My Friend Natalia by Laura Lindstedt (translated by David Hackston)

coverHere’s what Publishers Weekly had to say about My Friend Natalia: “Lindstedt makes her English-language debut with an uneven transgressive novel chronicling the relationship between an unnamed psychologist—whose gender Lindstedt leaves unspecified—and their patient. The psychologist narrates the story as a dishy, somewhat unhinged case study, beginning with graphic designer Natalia coming to them for help with obsessive sexual thoughts. After the first session, the psychologist realizes Natalia, who makes erudite, provocative digressions on cultural references, is perfect for the psychologist to practice the method they defended for their PhD, designed to let patients ‘bounce and rebound’ through free association. Divided into weekly appointments, the chapters chronicle an intensifying mental and sexual power struggle between psychologist and patient, such as Natalia’s determination to keep time in the sessions with an alarm clock, and to bare her sexual prowess by sharing her sex tapes. Throughout the novel, Natalia riffs on Sartre, Beauvoir, and others, baiting the psychologist with sexually charged critiques of patriarchal philosophy (‘Sartre wrote: The female organ is like all other holes, a plea for existence’). Though often humorous, some of the arch prose falls flat (‘The distance between her mouth and eyes was greater than scientifically proven patterns of beauty would allow’). Still, fans of subversive stories of psychoanalysis may want to take a look.”

The Art of Losing by Alice Zeniter (translated by Frank Wynne)

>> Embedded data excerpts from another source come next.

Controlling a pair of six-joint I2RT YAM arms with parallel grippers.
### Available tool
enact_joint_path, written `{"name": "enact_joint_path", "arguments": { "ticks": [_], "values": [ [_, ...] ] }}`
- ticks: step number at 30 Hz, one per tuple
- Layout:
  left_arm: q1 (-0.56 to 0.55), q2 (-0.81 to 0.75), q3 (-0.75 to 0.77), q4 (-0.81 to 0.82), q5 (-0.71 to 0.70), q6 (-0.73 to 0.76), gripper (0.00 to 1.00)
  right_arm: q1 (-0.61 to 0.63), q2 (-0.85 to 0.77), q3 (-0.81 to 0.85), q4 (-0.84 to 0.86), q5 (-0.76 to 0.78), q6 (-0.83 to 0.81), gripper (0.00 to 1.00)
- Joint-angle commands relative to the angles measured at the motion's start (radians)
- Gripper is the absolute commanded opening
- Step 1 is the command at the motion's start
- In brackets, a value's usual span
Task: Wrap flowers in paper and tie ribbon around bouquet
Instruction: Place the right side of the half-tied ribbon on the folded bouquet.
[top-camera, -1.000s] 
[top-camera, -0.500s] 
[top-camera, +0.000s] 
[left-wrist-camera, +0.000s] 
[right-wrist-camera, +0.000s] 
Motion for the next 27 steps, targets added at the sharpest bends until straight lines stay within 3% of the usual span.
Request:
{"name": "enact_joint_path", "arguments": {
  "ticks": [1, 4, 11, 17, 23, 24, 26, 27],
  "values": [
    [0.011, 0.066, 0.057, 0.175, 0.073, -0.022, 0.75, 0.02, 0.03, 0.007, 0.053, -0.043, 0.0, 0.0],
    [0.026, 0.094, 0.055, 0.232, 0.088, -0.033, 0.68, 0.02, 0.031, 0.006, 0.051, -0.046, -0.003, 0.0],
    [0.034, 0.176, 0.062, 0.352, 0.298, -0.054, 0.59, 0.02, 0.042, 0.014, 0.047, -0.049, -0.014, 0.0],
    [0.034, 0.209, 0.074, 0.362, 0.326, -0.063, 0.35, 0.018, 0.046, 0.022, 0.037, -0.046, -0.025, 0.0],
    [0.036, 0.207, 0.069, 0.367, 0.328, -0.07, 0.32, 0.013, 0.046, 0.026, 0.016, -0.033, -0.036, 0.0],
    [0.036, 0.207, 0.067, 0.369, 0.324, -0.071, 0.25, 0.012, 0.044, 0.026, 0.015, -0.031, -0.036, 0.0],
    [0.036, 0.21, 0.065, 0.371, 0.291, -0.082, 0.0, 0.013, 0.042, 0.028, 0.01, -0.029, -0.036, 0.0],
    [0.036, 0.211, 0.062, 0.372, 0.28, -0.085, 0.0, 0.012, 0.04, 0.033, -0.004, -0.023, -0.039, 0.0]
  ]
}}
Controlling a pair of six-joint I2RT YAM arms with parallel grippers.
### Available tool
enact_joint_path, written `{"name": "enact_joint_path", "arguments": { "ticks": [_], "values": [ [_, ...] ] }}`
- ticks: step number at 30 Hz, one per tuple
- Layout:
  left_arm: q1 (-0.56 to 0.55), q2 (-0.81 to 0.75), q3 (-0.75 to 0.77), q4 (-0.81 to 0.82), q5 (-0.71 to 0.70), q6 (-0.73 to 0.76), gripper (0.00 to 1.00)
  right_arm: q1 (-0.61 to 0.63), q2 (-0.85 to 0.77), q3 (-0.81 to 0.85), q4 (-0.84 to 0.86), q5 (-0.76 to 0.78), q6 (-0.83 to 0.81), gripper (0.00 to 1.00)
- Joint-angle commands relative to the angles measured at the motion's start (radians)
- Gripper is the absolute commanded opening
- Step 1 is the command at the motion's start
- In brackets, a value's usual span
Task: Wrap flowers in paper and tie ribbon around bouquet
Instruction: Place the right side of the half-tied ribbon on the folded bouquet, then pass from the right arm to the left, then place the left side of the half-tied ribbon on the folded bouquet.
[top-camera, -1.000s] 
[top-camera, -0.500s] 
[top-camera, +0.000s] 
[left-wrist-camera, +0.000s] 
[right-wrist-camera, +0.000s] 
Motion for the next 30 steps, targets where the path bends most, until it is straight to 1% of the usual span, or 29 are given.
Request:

coverHere’s what Publishers Weekly had to say about The Art of Losing: “In Zeniter’s ruminative latest (after Take This Man), a French Algerian woman unearths her shrouded family history and reckons with the question of what constitutes a homeland. Ali, a veteran of the WWII French auxiliary, has built a sizable olive oil business in Algeria, but flees for France with his family after Algeria wins its independence. Ali’s eldest son, Hamid, assimilates into French culture and distances himself from his family, while Naima, Hamid’s art historian daughter, who endures bigotry after the Charlie Hebdo massacre and other acts of terrorism, delves headlong into research on Algeria in preparation for an art exhibit by expatriate Algerian artist Lalla Fatma N’Soumer. During their interviews, she struggles to grasp the stories Lalla tells her about Algeria while piecing together an understanding of her own identity, given that Hamid had refused to take her to Algeria as a child. A trip to a museum in Tizi Ouzi provides cover for a search for information about Ali, but on the way she worries how she’ll be treated as a descendent of French allies. Zeniter skillfully demonstrates the impact of colonialism on family, country, and the historical archive. With nuance and grace, this meditative novel adds to the understanding of a complex, uncomfortable era of French history.”

Also on shelves this week: Peach State by Adrienne Su and American Wake by Kerrin McCadden.